▸ What the exercise asks:
Supply the number of lines below containing "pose", nothing else.

================================

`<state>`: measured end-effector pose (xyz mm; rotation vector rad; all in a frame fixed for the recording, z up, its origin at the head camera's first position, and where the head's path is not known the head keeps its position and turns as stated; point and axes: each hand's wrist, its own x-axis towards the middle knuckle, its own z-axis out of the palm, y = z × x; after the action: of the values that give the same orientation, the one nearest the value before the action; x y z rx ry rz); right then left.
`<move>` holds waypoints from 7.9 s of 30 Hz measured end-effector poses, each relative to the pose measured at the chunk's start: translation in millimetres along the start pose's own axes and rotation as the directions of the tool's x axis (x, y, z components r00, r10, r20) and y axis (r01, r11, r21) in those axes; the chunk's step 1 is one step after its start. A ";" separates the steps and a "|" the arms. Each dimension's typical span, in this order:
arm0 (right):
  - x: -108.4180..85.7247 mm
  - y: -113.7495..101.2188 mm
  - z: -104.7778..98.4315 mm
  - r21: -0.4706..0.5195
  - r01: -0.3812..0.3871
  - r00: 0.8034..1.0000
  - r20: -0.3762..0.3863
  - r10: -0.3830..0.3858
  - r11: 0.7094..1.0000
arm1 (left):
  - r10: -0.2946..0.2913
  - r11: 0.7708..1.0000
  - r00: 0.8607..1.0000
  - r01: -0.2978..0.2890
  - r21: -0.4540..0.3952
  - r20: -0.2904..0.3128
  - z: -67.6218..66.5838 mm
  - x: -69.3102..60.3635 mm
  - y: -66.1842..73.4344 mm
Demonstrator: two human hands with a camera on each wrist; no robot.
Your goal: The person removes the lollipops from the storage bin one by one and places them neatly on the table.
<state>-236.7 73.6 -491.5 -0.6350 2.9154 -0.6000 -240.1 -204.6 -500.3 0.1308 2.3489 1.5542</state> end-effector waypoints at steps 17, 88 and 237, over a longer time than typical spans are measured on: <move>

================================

▸ Response box:
2